AIM OF THE TASK: All records given below must be printed word for word.
──────── RECORDS FOR THE TASK ────────
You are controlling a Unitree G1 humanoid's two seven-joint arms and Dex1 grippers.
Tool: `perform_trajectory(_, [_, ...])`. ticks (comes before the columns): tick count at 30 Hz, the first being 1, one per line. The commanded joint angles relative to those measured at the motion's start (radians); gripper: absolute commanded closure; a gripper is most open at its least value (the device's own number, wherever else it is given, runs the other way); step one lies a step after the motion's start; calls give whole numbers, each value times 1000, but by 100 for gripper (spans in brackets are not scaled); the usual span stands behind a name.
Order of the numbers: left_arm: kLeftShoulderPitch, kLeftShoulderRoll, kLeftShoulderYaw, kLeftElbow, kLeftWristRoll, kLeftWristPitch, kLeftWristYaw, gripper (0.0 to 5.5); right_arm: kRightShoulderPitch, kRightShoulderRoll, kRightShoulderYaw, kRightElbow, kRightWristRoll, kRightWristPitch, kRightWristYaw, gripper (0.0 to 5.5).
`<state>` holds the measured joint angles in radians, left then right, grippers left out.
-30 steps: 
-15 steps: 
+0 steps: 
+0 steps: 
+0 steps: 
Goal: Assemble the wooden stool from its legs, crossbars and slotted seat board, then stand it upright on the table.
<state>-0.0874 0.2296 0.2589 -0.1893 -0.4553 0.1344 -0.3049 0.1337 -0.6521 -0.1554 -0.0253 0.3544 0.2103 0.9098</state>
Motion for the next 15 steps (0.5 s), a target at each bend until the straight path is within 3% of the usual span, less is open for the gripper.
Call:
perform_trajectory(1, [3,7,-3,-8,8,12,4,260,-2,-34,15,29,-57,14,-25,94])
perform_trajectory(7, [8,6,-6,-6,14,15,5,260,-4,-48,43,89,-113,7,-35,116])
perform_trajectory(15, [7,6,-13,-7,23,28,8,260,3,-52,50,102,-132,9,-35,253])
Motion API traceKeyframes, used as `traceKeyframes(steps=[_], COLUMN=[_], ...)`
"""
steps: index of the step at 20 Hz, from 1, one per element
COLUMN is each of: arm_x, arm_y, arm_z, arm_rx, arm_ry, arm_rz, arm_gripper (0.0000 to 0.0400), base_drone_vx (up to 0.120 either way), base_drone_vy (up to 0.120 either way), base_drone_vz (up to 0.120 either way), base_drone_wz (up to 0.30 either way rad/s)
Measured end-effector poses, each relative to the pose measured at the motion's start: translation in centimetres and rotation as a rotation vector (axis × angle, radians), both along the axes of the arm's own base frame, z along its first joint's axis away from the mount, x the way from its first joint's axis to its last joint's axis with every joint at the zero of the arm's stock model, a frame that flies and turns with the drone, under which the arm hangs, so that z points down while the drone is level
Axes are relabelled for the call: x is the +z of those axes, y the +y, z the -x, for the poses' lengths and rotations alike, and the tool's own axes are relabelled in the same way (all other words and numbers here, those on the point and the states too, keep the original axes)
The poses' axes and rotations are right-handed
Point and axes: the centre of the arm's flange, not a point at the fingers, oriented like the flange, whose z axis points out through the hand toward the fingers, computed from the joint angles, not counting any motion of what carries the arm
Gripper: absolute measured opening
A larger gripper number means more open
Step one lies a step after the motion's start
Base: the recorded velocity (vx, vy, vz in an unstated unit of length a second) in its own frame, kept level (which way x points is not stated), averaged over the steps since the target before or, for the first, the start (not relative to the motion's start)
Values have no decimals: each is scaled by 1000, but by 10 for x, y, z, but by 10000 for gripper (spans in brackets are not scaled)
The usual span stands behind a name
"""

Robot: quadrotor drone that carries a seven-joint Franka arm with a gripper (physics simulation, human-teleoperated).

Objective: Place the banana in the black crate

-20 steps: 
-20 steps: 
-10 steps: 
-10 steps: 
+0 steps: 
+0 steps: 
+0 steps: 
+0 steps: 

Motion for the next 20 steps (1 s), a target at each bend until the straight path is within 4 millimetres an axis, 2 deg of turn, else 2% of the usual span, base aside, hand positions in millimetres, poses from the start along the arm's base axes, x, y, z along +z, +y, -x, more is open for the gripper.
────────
TASK ANSWER:
You are controlling a Unitree G1 humanoid's two seven-joint arms and Dex1 grippers.
Tool: `perform_trajectory(_, [_, ...])`. ticks (comes before the columns): tick count at 30 Hz, the first being 1, one per line. The commanded joint angles relative to those measured at the motion's start (radians); gripper: absolute commanded closure; a gripper is most open at its least value (the device's own number, wherever else it is given, runs the other way); step one lies a step after the motion's start; calls give whole numbers, each value times 1000, but by 100 for gripper (spans in brackets are not scaled); the usual span stands behind a name.
Order of the numbers: left_arm: kLeftShoulderPitch, kLeftShoulderRoll, kLeftShoulderYaw, kLeftElbow, kLeftWristRoll, kLeftWristPitch, kLeftWristYaw, gripper (0.0 to 5.5); right_arm: kRightShoulderPitch, kRightShoulderRoll, kRightShoulderYaw, kRightElbow, kRightWristRoll, kRightWristPitch, kRightWristYaw, gripper (0.0 to 5.5).
`<state>` holds the measured joint angles in radians, left then right, grippers left out.
-30 steps: 
-15 steps: 
+0 steps: 
+0 steps: 
+0 steps: 
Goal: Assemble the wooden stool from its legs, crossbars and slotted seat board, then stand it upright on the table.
<state>-0.0874 0.2296 0.2589 -0.1893 -0.4553 0.1344 -0.3049 0.1337 -0.6521 -0.1554 -0.0253 0.3544 0.2103 0.9098</state>
Motion for the next 15 steps (0.5 s), a target at each bend until the straight path is within 3% of the usual span, less is open for the gripper.
Call:
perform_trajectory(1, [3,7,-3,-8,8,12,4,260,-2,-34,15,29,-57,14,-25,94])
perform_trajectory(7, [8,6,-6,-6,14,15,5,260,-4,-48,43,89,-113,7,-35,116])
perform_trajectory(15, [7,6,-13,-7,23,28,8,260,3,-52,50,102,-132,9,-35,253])
Motion API traceKeyframes, used as `traceKeyframes(steps=[_], COLUMN=[_], ...)`
"""
steps: index of the step at 20 Hz, from 1, one per element
COLUMN is each of: arm_x, arm_y, arm_z, arm_rx, arm_ry, arm_rz, arm_gripper (0.0000 to 0.0400), base_drone_vx (up to 0.120 either way), base_drone_vy (up to 0.120 either way), base_drone_vz (up to 0.120 either way), base_drone_wz (up to 0.30 either way rad/s)
Measured end-effector poses, each relative to the pose measured at the motion's start: translation in centimetres and rotation as a rotation vector (axis × angle, radians), both along the axes of the arm's own base frame, z along its first joint's axis away from the mount, x the way from its first joint's axis to its last joint's axis with every joint at the zero of the arm's stock model, a frame that flies and turns with the drone, under which the arm hangs, so that z points down while the drone is level
Axes are relabelled for the call: x is the +z of those axes, y the +y, z the -x, for the poses' lengths and rotations alike, and the tool's own axes are relabelled in the same way (all other words and numbers here, those on the point and the states too, keep the original axes)
The poses' axes and rotations are right-handed
Point and axes: the centre of the arm's flange, not a point at the fingers, oriented like the flange, whose z axis points out through the hand toward the fingers, computed from the joint angles, not counting any motion of what carries the arm
Gripper: absolute measured opening
A larger gripper number means more open
Step one lies a step after the motion's start
Base: the recorded velocity (vx, vy, vz in an unstated unit of length a second) in its own frame, kept level (which way x points is not stated), averaged over the steps since the target before or, for the first, the start (not relative to the motion's start)
Values have no decimals: each is scaled by 1000, but by 10 for x, y, z, but by 10000 for gripper (spans in brackets are not scaled)
The usual span stands behind a name
"""

Robot: quadrotor drone that carries a seven-joint Franka arm with a gripper (physics simulation, human-teleoperated).

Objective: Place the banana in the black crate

-20 steps: 
-20 steps: 
-10 steps: 
-10 steps: 
+0 steps: 
+0 steps: 
+0 steps: 
+0 steps: 

Motion for the next 20 steps (1 s), a target at each bend until the straight path is within 4 millimetres an axis, 2 deg of turn, else 2% of the usual span, base aside, hand positions in millimetres, poses from the start along the arm's base axes, x, y, z along +z, +y, -x, more is open for the gripper.

There is nothing further to this answer.